O casal aproveitava a casa de veraneio quando foi surpreendido por uma batida da polícia. Enquanto conversava com a mulher, Adriano viu homens entrando no terreno e fugiu pelos fundos. Julia e a filha ficaram sob as armas e as perguntas dos policiais. Ela tinha dois pen drives numa bolsa. Um deles desapareceu após a ação. Adriano foi resgatado a 30 quilômetros do local por um amigo, o fazendeiro Leandro Abreu Guimarães, com quem compartilhava o gosto por vaquejadas. Foi Leandro quem o levou para o município de Esplanada (BA). Julia também se dirigiu para lá e ficou com o marido até horas antes de sua morte. No dia 8 de fevereiro de 2020, ela e a filha pegaram a estrada de volta para o Rio de Janeiro numa Hilux branca, tendo como motorista um funcionário de Leandro. A caminhonete chegou a passar por um scanner para que tivessem a certeza de que não haviam acoplado um rastreador nela. Na estrada, foram parados por uma blitz da Polícia Rodoviária Federal. Pressionado pelos policiais, o motorista disse que era funcionário de Leandro e, assim, entregou o paradeiro de Adriano. Julia ainda avisou o marido por mensagem. Horas depois, na manhã do dia seguinte, ele foi morto pela polícia.
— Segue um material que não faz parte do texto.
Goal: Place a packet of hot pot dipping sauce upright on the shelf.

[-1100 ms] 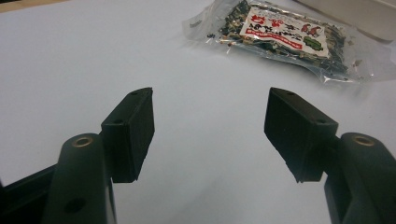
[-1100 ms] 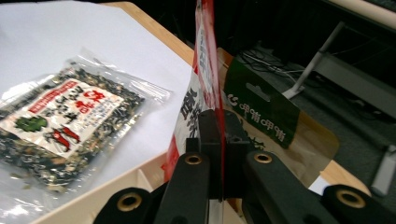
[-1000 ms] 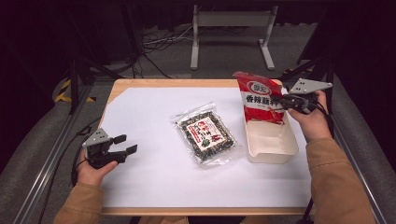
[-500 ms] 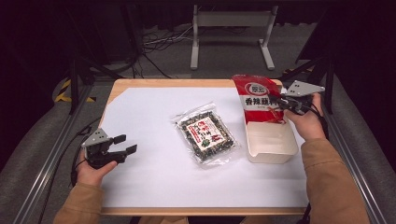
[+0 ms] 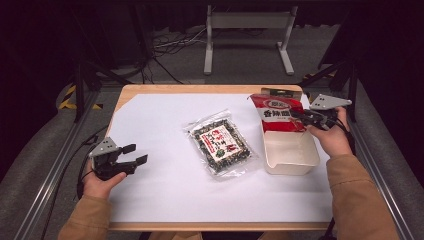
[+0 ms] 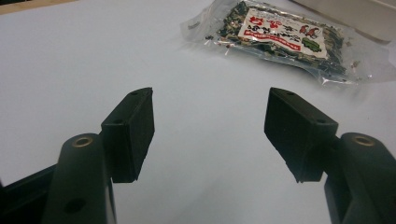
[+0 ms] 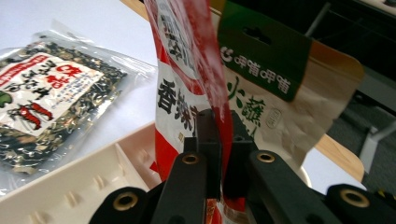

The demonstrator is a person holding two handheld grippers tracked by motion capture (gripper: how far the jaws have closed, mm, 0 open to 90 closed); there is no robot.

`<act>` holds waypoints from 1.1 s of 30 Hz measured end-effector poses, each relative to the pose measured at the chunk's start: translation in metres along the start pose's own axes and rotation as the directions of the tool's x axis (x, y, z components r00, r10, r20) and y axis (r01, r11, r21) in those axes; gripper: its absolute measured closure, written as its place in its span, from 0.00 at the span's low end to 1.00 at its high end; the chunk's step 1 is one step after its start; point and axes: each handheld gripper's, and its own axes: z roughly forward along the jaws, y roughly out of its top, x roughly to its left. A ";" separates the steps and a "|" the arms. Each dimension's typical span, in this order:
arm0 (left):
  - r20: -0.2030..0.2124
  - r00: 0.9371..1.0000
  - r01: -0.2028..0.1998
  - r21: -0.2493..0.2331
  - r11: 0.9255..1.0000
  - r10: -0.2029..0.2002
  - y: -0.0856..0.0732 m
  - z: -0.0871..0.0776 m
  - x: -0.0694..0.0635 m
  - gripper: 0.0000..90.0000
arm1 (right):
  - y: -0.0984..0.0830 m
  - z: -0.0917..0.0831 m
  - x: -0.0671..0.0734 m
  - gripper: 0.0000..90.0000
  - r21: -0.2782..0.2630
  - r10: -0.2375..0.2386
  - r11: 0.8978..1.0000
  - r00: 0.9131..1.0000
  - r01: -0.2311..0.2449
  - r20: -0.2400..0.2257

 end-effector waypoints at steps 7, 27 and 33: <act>0.006 1.000 0.001 -0.002 1.000 -0.001 0.000 -0.001 0.001 0.38 | -0.012 0.005 -0.006 0.99 0.093 0.082 0.992 0.995 -0.087 0.060; 0.023 1.000 -0.005 0.009 1.000 0.005 0.005 0.009 -0.002 0.36 | -0.023 -0.008 -0.007 0.66 0.003 0.232 0.973 0.970 -0.232 0.069; 0.028 1.000 0.000 0.015 1.000 0.000 0.011 0.013 -0.005 0.33 | -0.021 -0.019 -0.003 0.54 -0.032 0.248 0.969 0.966 -0.246 0.078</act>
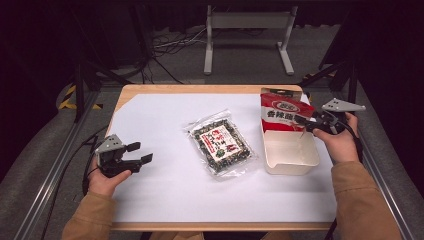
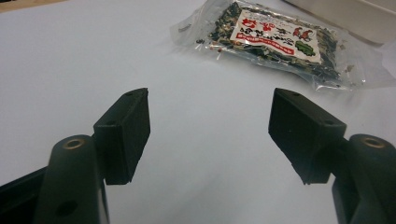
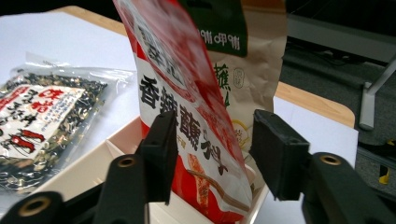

A versão oficial é de que Adriano resistiu a uma ordem de prisão, disparou com uma pistola contra os policiais e morreu após ser atingido por dois tiros, um de carabina e outro de fuzil. Julia sempre disse que ele foi torturado e executado, e não abatido em decorrência de um confronto. Em entrevista a VEJA dias antes da morte do marido, chegou a afirmar de forma enfática que ele seria assassinado como queima de arquivo. O Ministério Público da Bahia investiga até hoje as circunstâncias da morte. Agora, é a vez de Julia declarar que não se entrega porque, além de ser inocente, teme ser morta, exatamente a mesma alegação que era apresentada por Adriano quando ele estava foragido. A possibilidade de execução não pode ser desconsiderada. Conforme VEJA revelou em seu site, um sargento próximo de Adriano, que como Julia teve a prisão pedida pelo MP e determinada pela Justiça, foi assassinado na porta de casa na manhã do último sábado, 20.
“A defesa de Julia Mello Lotufo nega todas as acusações que lhe são atribuídas. Ela nunca teve qualquer participação em eventuais condutas ilegais que possam ter sido praticadas por seu falecido marido”, disseram por meio de nota os advogados Délio Lins e Silva e Délio Lins e Silva Jr. “Ela teme pela sua vida e pela vida de sua filha, razão única pela qual ainda não se entregou.” Em outras pendências judiciais, o advogado da família era Paulo Catta Preta, que também defende Queiroz e foi indicado para ambos os clientes por Frederick Wassef, o advogado do clã Bolsonaro. A viúva é, de fato, guardiã de muitos segredos.
Atualização: O advogado Frederick Wassef encaminhou a seguinte nota a VEJA: “Não indiquei nenhum advogado para estas pessoas mencionadas na matéria e nada tenho a ver com esta história”. O advogado Paulo Catta Preta também se manifestou: “Esclareço que não me consta a informação de que Frederick Wassef tenha me indicado para a defesa de Fabrício Queiroz”.